» **Work request**: All of the data must be returned word for word.

** Raw data follows **

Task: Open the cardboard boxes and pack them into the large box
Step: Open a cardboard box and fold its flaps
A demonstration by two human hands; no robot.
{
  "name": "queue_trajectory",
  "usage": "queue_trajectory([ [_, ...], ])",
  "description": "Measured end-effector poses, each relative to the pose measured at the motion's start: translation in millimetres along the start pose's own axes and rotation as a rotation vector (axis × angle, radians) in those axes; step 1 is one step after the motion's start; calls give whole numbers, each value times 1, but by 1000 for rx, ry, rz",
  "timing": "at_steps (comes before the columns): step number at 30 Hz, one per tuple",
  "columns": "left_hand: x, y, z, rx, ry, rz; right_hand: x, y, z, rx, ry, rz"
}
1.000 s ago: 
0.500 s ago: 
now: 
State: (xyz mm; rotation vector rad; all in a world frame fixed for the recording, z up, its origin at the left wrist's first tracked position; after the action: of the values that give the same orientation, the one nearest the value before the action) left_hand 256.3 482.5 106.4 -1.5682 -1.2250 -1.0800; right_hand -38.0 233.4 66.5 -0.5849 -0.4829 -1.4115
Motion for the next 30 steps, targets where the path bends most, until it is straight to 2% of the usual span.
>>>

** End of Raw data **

» **Reply**:
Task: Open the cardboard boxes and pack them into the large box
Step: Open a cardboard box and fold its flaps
A demonstration by two human hands; no robot.
{
  "name": "queue_trajectory",
  "usage": "queue_trajectory([ [_, ...], ])",
  "description": "Measured end-effector poses, each relative to the pose measured at the motion's start: translation in millimetres along the start pose's own axes and rotation as a rotation vector (axis × angle, radians) in those axes; step 1 is one step after the motion's start; calls give whole numbers, each value times 1, but by 1000 for rx, ry, rz",
  "timing": "at_steps (comes before the columns): step number at 30 Hz, one per tuple",
  "columns": "left_hand: x, y, z, rx, ry, rz; right_hand: x, y, z, rx, ry, rz"
}
1.000 s ago: 
0.500 s ago: 
now: 
State: (xyz mm; rotation vector rad; all in a world frame fixed for the recording, z up, its origin at the left wrist's first tracked position; after the action: of the values that give the same orientation, the one nearest the value before the action) left_hand 256.3 482.5 106.4 -1.5682 -1.2250 -1.0800; right_hand -38.0 233.4 66.5 -0.5849 -0.4829 -1.4115
Motion for the next 30 steps, targets where the path bends most, until it is straight to 2% of the usual span.
>>>

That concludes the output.